You can eliminate a lot of obstacles by not inviting them in the first place. This includes any wingmen that bring down your value, guys that like to cockfarm around you every time you talk to a girl, and her friends. In fact, if you’re leaving with a girl, I highly recommend that you leave alone or with no more than ONE wingman that knows what you’re trying to do and doesn’t get in your way.

When you’re leaving with a girl, I don’t care who you’re with, you need to say “hey, we’re leaving, just us two.”. If you invite her friends, the chances of you getting laid go down. If you invite your friends, the chances of you getting laid go down. You absolutely need to leave alone unless she happens to have ONE friend that just happens to be into your wingman as well.

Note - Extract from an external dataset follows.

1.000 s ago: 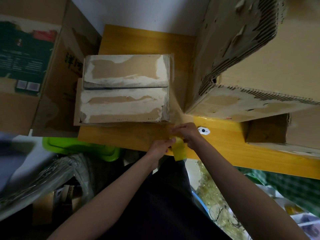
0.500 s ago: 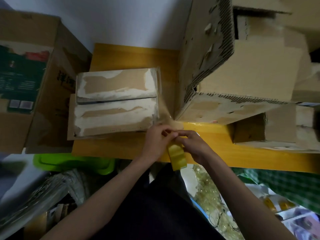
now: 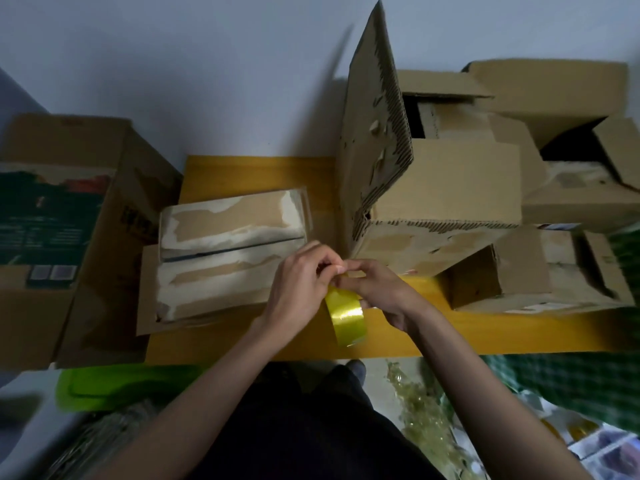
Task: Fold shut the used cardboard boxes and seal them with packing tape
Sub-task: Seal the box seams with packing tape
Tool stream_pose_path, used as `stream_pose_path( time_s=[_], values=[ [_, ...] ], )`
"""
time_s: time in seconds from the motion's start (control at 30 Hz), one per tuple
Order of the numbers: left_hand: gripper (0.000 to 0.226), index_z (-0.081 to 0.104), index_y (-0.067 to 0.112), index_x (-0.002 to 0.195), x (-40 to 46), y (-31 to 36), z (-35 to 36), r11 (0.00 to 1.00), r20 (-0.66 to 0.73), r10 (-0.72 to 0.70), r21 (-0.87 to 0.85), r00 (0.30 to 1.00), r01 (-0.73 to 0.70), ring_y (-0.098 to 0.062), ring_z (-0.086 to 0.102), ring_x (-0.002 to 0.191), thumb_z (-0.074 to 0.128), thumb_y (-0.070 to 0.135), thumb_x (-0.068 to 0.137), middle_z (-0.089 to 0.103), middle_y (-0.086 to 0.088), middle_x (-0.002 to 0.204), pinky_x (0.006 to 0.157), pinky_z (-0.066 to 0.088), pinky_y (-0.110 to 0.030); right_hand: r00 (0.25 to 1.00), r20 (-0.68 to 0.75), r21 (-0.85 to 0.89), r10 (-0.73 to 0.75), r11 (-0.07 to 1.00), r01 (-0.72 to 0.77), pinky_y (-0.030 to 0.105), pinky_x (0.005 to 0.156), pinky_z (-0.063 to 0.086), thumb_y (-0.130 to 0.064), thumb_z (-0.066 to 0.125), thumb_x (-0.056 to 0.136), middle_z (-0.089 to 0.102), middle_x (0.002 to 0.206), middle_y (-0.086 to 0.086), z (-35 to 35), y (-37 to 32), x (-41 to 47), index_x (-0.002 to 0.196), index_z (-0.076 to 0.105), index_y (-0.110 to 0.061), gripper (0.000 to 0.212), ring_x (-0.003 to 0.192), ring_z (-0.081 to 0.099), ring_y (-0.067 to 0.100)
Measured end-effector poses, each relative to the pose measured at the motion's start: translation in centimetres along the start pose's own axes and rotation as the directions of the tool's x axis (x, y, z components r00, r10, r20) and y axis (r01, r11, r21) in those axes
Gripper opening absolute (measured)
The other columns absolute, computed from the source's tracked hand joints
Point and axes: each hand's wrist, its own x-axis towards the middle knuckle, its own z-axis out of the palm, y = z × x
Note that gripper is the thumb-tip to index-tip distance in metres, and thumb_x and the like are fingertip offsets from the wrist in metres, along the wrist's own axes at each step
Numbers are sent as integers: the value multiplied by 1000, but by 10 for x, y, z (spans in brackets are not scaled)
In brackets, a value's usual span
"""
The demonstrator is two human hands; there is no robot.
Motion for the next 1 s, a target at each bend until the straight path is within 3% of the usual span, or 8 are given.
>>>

What about if you have a friend spending the night? It’s simple. Just tell him that you’re leaving alone with a girl, that you’ll leave the door unlocked, and not to show up for at least 30 minutes. Knowing that you have thirty minutes, you need to take the girl directly to your bedroom as soon as you get to your place, or move her there within thirty minutes. If you can’t get a girl into your bedroom within thirty minutes, then you most likely aren’t going to sleep with her anyway.

One more thing that I want to cover, is getting rid of other guys. If some random guy thinks that he is going to roll up into your set, then simply tell him that he needs to leave. No AMOG tactics or routines necessary. Just pure balls.

Where To Go

Obviously, your apartment is going to be your first choice. If you’re spending the night with a friend, then you need to tell him what you’re trying to do and see if he is cool with what you’re trying to do. Your third option is to simply ask the girl where she lives and go to her place. HOWEVER, if you have a car, and you know you have no place to take her, don’t ask about her place until you are in your car. Why? Because if you ask her about her place and you have nowhere to take her, then she’s just going to turn around, but if you wait until you’re in your car, you can just fuck her in there if she doesn’t wanna go to her place.

To Conclude

As you can see, if you’re sticking to women that are choosing you because of your pull, everything else is going to fall into line. However, if you’re wasting time on cold approaches, you’re going to run into a lot of problems on your way to sex, and chances are, those problems and obstacles are going to work against you.

As I stated in my guide about one night stands, when I stuck with women that were choosing me because of my pull, then everything else was easy for me. Think of your pull as the foundation to your game. Before you do anything else, you need to develop your pull. It doesn’t get much easier than this.